For each animal, the average for density measurements and number counts in the spinal cord was obtained unilaterally from five randomly selected sections. In the medulla oblongata, four sections were selected from above the obex, obex, the area postrema, and pyramidal decussation levels respectively. The average for density measurements and number counts was obtained unilaterally in the nucleus of the solitary tract (NTS), ventrolateral medulla (VLM) and intermediate reticular zone (IRt) from those four section levels.
Pictures were taken under BX-60 microscope with the support of IM50 software. All results are expressed as mean±SD. An unpaired t-test was used to compare GFAP density and Fos-IR cell count data between the groups. A difference was accepted as significant, if the probability was less than 5% (P<0.05).
After 3, 7, and 14 d of TNBS administration, macroscopic and histological examination of the rat colon showed that TNBS-induced colitis was uniform, with submucosal and mucosal infiltration with numerous inflammatory cells, signs of extensive ulceration, and dilated blood vessels (Figures 1A and 1B). The colon appeared macroscopically normal in rats that received TNBS for 28 d (Figure 1C). The presence of inflammatory cells was minimal in the colon of the control rats treated with saline (Figure 1D).
In the experimental animals, colonic inflammation induced robust astrocytic activation responses after 3, 7, and 14 d of TNBS administration. The activated glial cells were characterized by decreased ramification, hypertrophy and proliferation. Most activated astrocytes positive for GFAP were distributed bilaterally in the superficial laminae (laminae I-II) of dorsal horn, intermediolateral nucleus (laminae V), posterior commissural nucleus (laminae X) and anterolateral nucleus (laminae IX, Figure 2A). Mild GFAP-IR astrocytes exhibited in the spinal cord of the rats treated with saline (Figure 2B). The density of GFAP in the spinal cord of experimental rats was significantly higher after 3, 7, and 14 d of TNBS administration compared with that of the controls (P<0.05). After 28 d of TNBS administration, the density of GFAP in the spinal cord decreased and was comparable to that of the control group (P>0.05, Table 1).

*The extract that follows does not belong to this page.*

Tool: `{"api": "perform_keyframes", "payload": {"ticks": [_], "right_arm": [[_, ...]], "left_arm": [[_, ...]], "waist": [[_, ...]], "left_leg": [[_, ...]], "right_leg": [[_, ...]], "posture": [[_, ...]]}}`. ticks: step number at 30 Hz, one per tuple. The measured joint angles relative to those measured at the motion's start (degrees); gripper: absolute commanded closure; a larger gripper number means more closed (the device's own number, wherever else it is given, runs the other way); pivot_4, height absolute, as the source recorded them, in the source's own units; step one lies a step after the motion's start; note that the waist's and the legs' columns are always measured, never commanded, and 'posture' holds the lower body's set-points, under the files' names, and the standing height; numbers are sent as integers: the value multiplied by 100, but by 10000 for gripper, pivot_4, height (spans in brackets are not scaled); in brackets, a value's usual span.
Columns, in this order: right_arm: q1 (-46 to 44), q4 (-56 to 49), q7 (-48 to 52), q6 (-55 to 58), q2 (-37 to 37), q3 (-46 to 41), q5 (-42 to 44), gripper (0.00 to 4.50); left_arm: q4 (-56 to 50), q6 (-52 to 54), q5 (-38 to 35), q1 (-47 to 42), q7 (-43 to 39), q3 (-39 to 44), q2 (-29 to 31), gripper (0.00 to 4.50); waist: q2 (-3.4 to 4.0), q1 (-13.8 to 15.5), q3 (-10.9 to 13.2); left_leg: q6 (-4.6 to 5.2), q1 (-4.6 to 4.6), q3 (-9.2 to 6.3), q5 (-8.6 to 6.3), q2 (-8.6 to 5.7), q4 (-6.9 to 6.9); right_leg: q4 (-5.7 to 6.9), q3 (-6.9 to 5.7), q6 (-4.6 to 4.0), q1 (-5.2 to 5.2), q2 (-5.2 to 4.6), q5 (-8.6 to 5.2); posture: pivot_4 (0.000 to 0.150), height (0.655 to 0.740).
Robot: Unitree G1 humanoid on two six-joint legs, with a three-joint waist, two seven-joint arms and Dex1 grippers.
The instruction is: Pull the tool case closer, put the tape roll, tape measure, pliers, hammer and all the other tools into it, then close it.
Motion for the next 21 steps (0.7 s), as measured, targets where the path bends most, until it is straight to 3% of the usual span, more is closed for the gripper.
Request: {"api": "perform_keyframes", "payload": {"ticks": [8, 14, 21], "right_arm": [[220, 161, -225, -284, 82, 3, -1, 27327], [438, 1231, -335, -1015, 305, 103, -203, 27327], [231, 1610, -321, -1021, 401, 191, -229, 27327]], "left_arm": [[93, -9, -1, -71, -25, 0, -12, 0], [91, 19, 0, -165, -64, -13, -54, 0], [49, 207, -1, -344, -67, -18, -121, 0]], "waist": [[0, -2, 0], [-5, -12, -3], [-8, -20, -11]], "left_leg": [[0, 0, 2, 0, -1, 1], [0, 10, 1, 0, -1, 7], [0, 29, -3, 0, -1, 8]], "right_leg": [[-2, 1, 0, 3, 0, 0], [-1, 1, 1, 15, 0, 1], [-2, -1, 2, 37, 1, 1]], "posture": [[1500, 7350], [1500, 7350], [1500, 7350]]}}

The majority of Fos-IR neurons were distributed bilaterally in L5, L6, and S1 segments of lumbo-sacral spinal cord after TNBS administration. At various post-inflammatory days, Fos-IR cells were mainly localized in deeper laminae III-IV and laminae V-VI in the spinal dorsal horn (Figure 2C). Only a few Fos-IR neurons were sparsely distributed in the dorsal horn of the rats treated with saline (Figure 2D). After 3 d following TNBS administration, the number of Fos-IR neurons in the dorsal horn did not increase significantly (P>0.05). With the aggravation of colonic inflammation, the number of Fos-IR cells in the dorsal horn increased after 7 and 14 d following TNBS injection, a significant difference compared with that of the control group (P<0.05). It was noted that Fos expression in the spinal cord displayed two patterns after 28 d of TNBS administration. Few Fos-IR neurons exhibited in the spinal dorsal horn in two rats (12.0 and 13.3, 12.7±0.9), without significant difference from the control (P>0.05). However, many Fos-IR neurons presented in the spinal dorsal horn in three rats (56.7, 69.0 and 36.7, 54.1±16.3), with a significant difference compared with that in control rats (P<0.05, Table 2).

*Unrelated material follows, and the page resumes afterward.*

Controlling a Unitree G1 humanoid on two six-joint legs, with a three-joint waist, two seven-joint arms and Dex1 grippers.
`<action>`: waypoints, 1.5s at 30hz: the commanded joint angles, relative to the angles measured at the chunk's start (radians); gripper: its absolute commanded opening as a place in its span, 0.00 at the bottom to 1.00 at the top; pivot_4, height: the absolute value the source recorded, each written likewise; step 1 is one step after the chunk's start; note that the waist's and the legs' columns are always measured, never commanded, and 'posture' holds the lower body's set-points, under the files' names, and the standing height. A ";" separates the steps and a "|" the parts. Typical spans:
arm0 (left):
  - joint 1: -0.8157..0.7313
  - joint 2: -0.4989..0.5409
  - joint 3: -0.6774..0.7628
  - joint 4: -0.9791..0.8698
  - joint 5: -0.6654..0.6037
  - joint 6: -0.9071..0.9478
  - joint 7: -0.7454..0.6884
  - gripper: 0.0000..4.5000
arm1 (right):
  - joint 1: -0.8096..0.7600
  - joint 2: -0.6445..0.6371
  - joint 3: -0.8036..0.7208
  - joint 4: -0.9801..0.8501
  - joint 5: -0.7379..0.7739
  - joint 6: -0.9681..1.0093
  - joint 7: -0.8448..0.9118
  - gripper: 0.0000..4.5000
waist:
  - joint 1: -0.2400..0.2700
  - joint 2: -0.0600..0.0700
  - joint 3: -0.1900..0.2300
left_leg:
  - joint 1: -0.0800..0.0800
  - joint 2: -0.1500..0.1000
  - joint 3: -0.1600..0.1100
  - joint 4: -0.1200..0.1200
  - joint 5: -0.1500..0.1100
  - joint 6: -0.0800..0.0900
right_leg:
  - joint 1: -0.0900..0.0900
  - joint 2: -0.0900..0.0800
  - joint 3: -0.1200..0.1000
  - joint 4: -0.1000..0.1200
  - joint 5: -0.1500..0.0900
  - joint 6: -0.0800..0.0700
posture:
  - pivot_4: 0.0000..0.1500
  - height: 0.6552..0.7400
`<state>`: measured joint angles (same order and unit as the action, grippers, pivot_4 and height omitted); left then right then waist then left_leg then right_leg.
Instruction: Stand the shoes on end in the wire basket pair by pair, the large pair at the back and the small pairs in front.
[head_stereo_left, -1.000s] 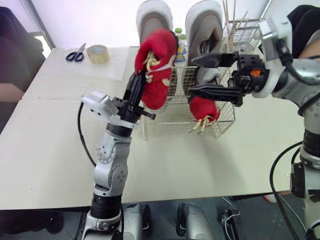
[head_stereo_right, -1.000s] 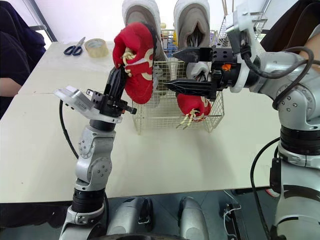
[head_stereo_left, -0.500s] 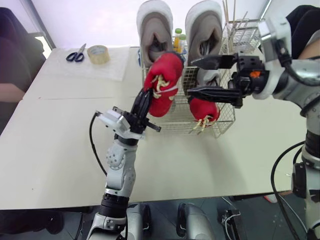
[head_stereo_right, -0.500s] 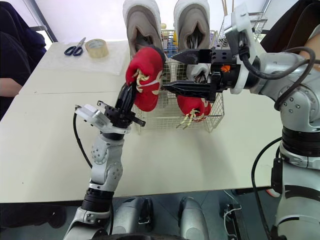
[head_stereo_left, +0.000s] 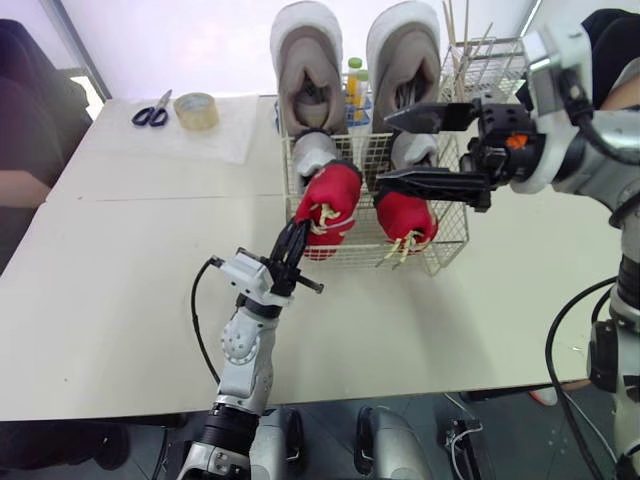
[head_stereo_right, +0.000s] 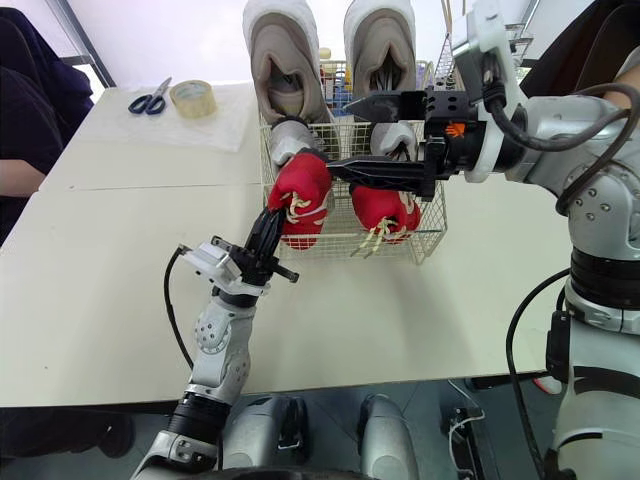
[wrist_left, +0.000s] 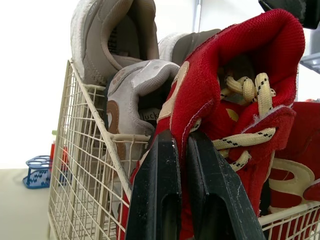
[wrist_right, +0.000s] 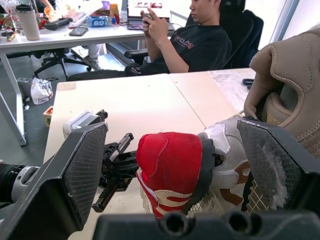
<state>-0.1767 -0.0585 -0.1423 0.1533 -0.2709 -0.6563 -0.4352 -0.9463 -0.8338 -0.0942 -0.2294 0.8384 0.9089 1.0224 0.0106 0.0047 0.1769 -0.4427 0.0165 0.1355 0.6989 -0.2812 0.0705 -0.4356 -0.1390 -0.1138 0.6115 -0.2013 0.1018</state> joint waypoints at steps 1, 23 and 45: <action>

In the control animals, only few GFAP-IR astrocytes exhibited in the medulla oblongata. After TNBS administration, GFAP-IR astrocytes increased and were primarily localized in MVZ, which was composed of NTS, VLM, and IRt, from the level of pyramidal decussation to the level rostral to the obex (Figure 2E). The density of GFAP in MVZ was significantly increased after 3 d of TNBS administration compared with that of the control group (P<0.05). After 7, 14, and 28 d of TNBS administration, the density of GFAP in MVZ decreased gradually and became comparable to the control group (P>0.05, Table 1).
Similarly, Fos-IR neurons were primarily localized in MVZ in the experimental animals. Fos-IR neurons in MVZ did not increase significantly after 3 d of TNBS administration (P>0.05). After 7 and 14 d of TNBS administration, Fos-IR neurons in MVZ increased significantly compared with those in control animals (P<0.05). Fos-IR cells in MVZ decreased significantly and were comparable to those in the control group after 28 days of TNBS administration (41.231.4, P>0.05, Table 2).

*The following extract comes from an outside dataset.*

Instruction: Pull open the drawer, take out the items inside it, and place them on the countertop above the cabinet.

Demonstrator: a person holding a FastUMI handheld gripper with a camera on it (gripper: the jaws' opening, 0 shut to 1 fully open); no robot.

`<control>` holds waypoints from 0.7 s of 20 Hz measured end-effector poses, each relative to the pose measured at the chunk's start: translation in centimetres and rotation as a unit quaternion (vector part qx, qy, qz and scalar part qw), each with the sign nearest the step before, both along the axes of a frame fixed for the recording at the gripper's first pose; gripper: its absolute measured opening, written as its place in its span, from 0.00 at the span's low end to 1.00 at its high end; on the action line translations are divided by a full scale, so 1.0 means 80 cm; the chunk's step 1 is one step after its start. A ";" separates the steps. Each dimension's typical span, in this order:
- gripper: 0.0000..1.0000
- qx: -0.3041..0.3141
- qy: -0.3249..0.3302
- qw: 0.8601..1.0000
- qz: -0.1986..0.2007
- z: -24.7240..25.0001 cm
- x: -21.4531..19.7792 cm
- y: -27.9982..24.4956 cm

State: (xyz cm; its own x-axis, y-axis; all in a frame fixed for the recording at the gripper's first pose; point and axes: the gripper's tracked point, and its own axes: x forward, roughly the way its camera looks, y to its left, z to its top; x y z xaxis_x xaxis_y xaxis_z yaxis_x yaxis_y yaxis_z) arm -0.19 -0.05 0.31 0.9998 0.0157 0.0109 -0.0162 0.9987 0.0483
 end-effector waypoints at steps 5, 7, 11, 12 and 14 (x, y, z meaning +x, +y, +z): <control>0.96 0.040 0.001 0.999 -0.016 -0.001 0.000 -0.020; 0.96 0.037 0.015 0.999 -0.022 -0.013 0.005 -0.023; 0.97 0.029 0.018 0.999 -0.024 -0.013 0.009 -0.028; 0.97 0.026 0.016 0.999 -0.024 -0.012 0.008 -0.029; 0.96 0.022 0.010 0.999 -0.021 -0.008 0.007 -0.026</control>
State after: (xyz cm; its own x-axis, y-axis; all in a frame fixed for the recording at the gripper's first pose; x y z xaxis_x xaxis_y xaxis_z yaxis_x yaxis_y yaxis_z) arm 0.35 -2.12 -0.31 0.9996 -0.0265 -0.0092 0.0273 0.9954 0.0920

In the medulla oblongata, activated astrocytes positive for GFAP enveloped activated neurons stained for Fos (Figure 2F).
It is well known that gut afferent signals reach conscious perception through a three-neuron chain. The second-order neuron, whose cell body is in the dorsal horn of the spinal cord, converge visceral and somatic afferents[6]. In the rat, the descending colon is innervated by sensory afferent fibers in the pelvic nerve projecting to the lumbar-sacral (L6-S2) spinal cord[7]. MVZ is an arch zone extending from the dorsomedial area across reticular formation to VLM. It is situated in the middle-caudal segment of the medulla oblongata, from the level of the pyramidal decussation to the level, rostral to the obex. MVZ is a relay station predominantly transmitting visceral sensory information, and takes part in perception of noxious stimulation[8]. Because of the importance of the lumbo-sacral spinal cord segments and MVZ in transmitting visceral signals, we studied the responses of astrocytes and neurons induced by colonic inflammation in these tissues.
Studies have shown that astrocytes may respond to a number of stimulations, such as somatic and visceral inflammation[3,9], nerve injuries[10] and bone cancer[11]. Activated astrocytes may involve in mediating hyperalgesia and chronic pain. The activated astrocytes are characterized by decreased ramification, hypertrophy, proliferation, and the up-regulation of immunoregulatory molecules[12]. GFAP are distributed in the cytoplasm of many types of glial cells. GFAP expression is low in the intact adult CNS, but increases after astrocytic activation[13]. Sweitzer et al., reported that acute peripheral inflammation induced by subcutaneous injection of formalin and zymosan resulted in increased expression of GFAP in astrocytes. Astrocytic activation has been implicated in regenerative processes and synaptic remodeling that may be detrimental when aberrant processing ensues, leading to chronic pain states[1].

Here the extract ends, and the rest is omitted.